OpenAI's chief revenue officer, Denise Dresser, stated that the company is experiencing "incredible" and accelerating momentum within its enterprise business, addressing recent reports that questioned its revenue and user growth targets. Dresser indicated that revenue from businesses and developers tapping into OpenAI's application programming interface has grown twice as fast with the recent introduction of GPT-5.5 compared to any prior model release. Furthermore, adoption of OpenAI's AI coding tools has broadened, with a 40% increase in non-developer users of Codex in the past month.
Following its initial consumer success with ChatGPT, OpenAI is strategically shifting its focus to balance its revenue streams. The company now aims for its revenue to be evenly split between consumer and enterprise clients by the end of the year. Dresser, who previously held executive roles at Slack and Salesforce, emphasizes a strong customer-centric approach, drawing lessons from her experience in building legendary customer-focused companies. This philosophy guides OpenAI's efforts to meet the evolving needs and ambitions of its enterprise clients.

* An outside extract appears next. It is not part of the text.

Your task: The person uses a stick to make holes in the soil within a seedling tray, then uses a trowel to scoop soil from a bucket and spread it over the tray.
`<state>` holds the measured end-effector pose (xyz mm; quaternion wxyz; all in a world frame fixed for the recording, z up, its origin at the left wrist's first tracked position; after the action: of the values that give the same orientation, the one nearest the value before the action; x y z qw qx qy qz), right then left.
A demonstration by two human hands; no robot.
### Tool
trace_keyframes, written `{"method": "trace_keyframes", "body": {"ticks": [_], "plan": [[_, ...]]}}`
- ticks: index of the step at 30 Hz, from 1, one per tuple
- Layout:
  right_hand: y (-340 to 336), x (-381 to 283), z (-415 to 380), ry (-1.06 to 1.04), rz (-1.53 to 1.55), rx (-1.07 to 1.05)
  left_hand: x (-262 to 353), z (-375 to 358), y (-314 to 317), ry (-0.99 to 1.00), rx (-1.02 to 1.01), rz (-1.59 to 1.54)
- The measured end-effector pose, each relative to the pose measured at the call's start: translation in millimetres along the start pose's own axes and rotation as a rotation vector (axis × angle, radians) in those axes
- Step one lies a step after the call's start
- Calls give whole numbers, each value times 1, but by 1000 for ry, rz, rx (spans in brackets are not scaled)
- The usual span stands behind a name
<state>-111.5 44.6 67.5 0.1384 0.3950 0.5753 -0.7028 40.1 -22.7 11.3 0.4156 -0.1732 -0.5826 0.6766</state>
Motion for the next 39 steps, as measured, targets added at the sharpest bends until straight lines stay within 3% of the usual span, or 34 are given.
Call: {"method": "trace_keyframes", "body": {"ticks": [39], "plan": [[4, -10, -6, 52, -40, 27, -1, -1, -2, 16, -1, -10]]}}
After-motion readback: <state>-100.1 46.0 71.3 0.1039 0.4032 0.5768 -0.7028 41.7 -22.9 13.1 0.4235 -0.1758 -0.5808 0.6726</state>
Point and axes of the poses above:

To meet the escalating demand for AI transformation, OpenAI is forging new partnerships and expanding its ecosystem. This includes collaborating with consulting firms and exploring joint ventures with private equity companies to boost AI software adoption. While Microsoft remains its premier cloud partner, OpenAI has broadened its model availability to platforms like Amazon's Bedrock, responding to enterprise needs for flexibility and integration within their existing environments. Dresser noted that initial demand for models on Bedrock has been "incredible," even during the beta phase.